L’avvento delle materie plastiche renderà l’idea del guscio monopezzo, inizialmente fissato su una base metallica, molto più facile da sviluppare, garantendo una maggiore libertà espressiva e formale. La possibilità di utilizzare polimeri sempre più leggeri e resistenti porterà, alla fine degli anni ’60 del ‘900, alla progettazione di sedute monopezzo dalle forme sempre più ardite, come la sedia Panton, leggera, impilabile, colorata e dalle forme sinuose disegnata dal danese Verner Panton ed entrata in produzione nel 1967 dopo un lungo lavoro di sviluppo, (il primo prototipo risale al 1960).
Verner panton, Panton chair, 1967. Foto Pernille Klemp, courtesy of Designmuseum Danmark.
The Danish Chair. An International Affair
E proprio alla sedia, il Designmuseum Danmark ha deciso di dedicare una sezione del suo percorso permanente. Inaugurata a dicembre 2016 e intitolata “The Danish Chair. An International Affair”, evidenzia come il design danese sia diventato un vero e proprio brand internazionale.
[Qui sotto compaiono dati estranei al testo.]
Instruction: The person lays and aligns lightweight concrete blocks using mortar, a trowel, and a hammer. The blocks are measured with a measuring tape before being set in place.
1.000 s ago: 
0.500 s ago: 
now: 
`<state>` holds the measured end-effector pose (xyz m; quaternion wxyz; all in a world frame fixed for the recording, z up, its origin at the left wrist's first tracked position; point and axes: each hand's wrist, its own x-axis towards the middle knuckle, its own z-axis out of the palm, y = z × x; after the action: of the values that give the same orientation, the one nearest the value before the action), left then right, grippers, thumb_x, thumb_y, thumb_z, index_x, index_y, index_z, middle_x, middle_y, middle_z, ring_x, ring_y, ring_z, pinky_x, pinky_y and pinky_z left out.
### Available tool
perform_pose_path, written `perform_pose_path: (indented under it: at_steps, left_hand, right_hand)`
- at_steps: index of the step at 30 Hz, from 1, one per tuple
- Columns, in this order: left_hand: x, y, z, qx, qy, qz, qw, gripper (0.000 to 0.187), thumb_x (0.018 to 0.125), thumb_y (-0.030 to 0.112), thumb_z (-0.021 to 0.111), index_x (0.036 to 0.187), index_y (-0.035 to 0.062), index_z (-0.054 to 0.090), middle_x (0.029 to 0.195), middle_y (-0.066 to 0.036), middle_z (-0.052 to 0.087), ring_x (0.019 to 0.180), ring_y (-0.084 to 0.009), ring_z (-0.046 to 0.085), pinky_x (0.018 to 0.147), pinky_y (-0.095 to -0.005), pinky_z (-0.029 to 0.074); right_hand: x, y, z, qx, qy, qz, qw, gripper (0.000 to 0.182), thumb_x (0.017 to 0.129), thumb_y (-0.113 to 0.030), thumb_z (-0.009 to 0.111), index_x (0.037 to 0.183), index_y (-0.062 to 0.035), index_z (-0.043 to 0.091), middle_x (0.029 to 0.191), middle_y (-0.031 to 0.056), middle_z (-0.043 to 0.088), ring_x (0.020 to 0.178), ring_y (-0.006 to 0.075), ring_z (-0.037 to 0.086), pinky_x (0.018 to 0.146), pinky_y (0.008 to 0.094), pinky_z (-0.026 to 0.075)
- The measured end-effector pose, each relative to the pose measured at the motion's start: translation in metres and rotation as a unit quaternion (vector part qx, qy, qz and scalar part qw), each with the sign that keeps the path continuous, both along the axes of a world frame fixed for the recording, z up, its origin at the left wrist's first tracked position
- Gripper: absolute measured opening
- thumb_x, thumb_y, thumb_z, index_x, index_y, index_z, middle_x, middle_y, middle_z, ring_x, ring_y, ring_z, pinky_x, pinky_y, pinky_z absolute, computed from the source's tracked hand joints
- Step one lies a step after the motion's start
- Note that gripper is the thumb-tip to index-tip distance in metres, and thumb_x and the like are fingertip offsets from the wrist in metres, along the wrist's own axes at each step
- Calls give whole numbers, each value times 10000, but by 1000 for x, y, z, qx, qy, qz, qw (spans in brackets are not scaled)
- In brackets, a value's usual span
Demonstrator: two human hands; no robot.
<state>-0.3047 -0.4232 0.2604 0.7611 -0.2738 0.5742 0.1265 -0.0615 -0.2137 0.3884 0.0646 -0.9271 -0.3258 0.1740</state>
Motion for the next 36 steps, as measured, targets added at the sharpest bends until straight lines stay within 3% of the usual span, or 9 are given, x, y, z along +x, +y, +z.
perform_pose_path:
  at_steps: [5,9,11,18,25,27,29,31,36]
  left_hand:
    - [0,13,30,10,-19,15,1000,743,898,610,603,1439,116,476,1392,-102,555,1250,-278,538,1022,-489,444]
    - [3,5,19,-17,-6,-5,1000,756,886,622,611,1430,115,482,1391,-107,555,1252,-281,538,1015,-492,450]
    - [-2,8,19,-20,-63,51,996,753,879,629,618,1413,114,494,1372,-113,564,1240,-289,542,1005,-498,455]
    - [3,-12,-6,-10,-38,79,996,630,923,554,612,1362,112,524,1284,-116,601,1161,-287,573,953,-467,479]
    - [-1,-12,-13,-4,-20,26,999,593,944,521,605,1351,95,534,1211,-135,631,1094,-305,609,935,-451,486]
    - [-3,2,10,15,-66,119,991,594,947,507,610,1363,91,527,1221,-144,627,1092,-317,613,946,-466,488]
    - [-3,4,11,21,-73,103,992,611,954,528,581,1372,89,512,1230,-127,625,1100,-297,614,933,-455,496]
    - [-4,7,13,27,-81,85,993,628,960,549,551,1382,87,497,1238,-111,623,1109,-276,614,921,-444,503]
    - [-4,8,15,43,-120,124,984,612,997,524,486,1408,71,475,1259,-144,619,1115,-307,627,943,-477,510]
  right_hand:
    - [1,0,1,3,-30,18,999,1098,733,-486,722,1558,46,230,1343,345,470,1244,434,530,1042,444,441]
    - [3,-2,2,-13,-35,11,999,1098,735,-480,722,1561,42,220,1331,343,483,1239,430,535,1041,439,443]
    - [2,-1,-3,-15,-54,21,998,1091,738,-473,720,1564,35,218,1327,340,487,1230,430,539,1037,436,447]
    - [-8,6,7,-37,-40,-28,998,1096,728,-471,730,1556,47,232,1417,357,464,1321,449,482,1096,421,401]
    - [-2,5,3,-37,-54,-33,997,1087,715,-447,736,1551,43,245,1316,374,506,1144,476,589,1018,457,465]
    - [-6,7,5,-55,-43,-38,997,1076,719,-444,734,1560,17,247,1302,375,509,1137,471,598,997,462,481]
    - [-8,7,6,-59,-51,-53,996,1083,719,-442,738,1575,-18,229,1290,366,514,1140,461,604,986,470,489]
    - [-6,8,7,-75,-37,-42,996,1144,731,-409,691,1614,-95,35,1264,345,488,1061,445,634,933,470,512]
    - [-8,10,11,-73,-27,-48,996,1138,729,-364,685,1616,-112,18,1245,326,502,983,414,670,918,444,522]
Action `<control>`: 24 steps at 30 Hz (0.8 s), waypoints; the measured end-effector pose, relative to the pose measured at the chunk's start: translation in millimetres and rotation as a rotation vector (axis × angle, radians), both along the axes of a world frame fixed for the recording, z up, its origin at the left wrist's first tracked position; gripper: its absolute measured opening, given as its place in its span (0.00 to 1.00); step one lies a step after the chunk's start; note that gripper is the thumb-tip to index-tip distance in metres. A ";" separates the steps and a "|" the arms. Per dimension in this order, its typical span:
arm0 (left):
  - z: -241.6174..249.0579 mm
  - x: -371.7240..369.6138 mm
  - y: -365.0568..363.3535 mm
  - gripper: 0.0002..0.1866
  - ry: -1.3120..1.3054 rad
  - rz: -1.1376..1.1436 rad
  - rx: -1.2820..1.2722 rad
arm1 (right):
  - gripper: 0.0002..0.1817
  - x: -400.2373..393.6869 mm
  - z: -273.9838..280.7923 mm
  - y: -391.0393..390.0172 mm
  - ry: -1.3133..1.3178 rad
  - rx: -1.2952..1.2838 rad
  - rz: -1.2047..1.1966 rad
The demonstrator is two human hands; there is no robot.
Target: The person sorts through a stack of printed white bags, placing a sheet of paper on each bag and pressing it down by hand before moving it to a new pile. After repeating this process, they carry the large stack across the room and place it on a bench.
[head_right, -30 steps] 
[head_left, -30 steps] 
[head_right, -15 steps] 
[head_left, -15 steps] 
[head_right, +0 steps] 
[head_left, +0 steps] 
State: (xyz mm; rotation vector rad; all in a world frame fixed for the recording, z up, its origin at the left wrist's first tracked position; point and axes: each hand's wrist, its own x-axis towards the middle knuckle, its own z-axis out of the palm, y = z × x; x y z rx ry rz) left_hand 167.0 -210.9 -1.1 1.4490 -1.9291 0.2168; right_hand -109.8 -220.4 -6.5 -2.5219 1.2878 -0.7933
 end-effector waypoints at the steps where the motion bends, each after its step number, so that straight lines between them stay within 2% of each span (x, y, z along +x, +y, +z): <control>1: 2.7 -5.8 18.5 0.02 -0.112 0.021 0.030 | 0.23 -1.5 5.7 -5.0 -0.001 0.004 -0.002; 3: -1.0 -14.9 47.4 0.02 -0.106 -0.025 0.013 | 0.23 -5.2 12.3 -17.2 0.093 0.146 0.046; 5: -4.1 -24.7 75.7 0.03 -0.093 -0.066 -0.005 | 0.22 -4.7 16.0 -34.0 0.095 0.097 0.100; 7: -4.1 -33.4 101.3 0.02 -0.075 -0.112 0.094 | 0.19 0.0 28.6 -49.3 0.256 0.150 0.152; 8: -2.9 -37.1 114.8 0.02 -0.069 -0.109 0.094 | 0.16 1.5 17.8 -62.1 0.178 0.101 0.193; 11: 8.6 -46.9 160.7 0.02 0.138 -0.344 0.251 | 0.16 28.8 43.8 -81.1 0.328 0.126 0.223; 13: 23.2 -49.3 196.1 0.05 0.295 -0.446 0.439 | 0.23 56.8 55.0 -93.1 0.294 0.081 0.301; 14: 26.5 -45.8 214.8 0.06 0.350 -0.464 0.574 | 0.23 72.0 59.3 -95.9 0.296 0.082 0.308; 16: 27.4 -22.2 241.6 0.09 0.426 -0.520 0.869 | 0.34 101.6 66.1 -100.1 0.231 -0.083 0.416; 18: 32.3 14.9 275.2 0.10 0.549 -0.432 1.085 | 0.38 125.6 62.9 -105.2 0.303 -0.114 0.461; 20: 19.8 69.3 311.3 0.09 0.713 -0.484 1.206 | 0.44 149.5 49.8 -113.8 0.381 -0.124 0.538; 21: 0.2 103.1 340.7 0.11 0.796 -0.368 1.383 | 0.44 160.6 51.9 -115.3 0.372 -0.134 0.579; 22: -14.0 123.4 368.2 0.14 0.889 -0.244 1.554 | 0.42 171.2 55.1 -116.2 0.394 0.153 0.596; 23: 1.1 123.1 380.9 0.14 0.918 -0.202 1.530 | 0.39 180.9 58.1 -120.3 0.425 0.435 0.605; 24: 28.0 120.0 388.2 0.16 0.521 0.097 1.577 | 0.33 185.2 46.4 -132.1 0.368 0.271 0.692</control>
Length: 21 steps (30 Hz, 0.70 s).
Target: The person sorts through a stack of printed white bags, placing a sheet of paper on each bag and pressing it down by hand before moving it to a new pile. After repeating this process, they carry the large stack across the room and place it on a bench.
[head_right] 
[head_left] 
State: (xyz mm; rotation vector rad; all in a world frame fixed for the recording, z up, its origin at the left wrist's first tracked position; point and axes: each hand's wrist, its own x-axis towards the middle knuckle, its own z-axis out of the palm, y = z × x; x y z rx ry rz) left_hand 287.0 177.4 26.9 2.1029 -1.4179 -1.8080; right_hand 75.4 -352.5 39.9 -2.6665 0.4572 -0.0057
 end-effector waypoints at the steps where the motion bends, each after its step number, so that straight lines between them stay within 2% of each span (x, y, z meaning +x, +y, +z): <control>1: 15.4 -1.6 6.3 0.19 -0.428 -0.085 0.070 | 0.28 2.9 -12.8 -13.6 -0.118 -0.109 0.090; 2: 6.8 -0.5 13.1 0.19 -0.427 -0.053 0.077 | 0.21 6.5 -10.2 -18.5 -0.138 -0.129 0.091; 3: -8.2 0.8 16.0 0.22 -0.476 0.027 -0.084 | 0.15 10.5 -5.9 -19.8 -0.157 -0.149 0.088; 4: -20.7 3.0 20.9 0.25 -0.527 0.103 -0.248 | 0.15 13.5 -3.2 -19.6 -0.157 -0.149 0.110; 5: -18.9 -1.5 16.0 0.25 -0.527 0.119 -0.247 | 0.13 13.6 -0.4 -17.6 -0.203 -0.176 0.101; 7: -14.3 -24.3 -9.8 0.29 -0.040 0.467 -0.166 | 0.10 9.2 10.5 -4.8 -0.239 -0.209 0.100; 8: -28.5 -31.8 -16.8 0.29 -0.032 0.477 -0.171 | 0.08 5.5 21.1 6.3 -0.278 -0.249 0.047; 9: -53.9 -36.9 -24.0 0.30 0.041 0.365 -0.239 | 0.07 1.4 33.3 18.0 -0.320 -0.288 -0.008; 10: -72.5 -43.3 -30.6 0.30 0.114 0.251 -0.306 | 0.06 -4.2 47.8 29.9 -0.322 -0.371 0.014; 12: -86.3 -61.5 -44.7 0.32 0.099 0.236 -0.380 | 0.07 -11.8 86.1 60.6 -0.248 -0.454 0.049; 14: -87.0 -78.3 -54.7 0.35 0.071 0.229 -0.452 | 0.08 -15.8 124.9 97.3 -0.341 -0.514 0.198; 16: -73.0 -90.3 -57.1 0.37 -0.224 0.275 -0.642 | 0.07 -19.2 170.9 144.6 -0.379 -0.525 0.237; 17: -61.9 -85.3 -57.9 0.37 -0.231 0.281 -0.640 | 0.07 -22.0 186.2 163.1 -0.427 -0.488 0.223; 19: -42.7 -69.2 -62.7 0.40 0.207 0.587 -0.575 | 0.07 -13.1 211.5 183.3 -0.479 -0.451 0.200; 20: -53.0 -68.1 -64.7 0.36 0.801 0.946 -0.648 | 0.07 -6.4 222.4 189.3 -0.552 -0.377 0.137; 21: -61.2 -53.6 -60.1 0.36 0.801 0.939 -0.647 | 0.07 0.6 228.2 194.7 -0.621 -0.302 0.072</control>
The Danish Chair, vista dell’ingresso alla mostra.
Foto: Pernille Klemp. Courtesy of Designmuseum Danmark.
Il nuovo spazio espositivo è concepito come una wunderkammer contemporanea pensata per raccontare il meglio dell’evoluzione di questo arredo nel corso del 20° secolo: gli oltre 100 pezzi in mostra sono esposti ciascuno all’interno di singoli box bianchi illuminati disposti su tre livelli, inclinati verso il visitatore per facilitarne la visione.
Fra un box e l’altro sono inserite grandi schede estraibili con disegni e dati tecnici relativi ad ogni modello.
The Danish Chair, vista dell’allestimento.
Foto: Pernille Klemp. Courtesy of Designmuseum Danmark.
Accanto a sedie dei primi anni del secolo scorso si trovano i modelli dell’”età dell’oro” del design danese, dal 1920 al 1970, insieme ad alcune sedute di produzione internazionale.
Fra i pezzi esposti si possono ammirare la Metropolitan chair, disegnata da Aksel Bender Madsen e Ejner Larsen nel 1949, la Shell chair di Hans J. Wegner del 1963 e, sempre di Wegner, la curiosa Valet chair del 1953, seduta /appendiabiti , la Ant chair di Arne Jacobsen e la notissima serie 7 del 1955 in compensato curvato e struttura in tubolare metallico, la rivoluzionaria Panton Chair, costituita da un unica scocca in materiale plastico dalla forma sinuosa e antropomorfa disegnata da Verner Panton alla fine degli anni ’60, e la più recente Trinidad disegnata nel 1993 dalla designer Nanna Ditzel.
The Danish Chair, viste dell’allestimento.
Foto: Pernille Klemp. Courtesy of Designmuseum Danmark.
Grete Jalk, the GJ Bow chair, 1963.
Photo: Pernille Klemp, courtesy of Designmuseum Danmark.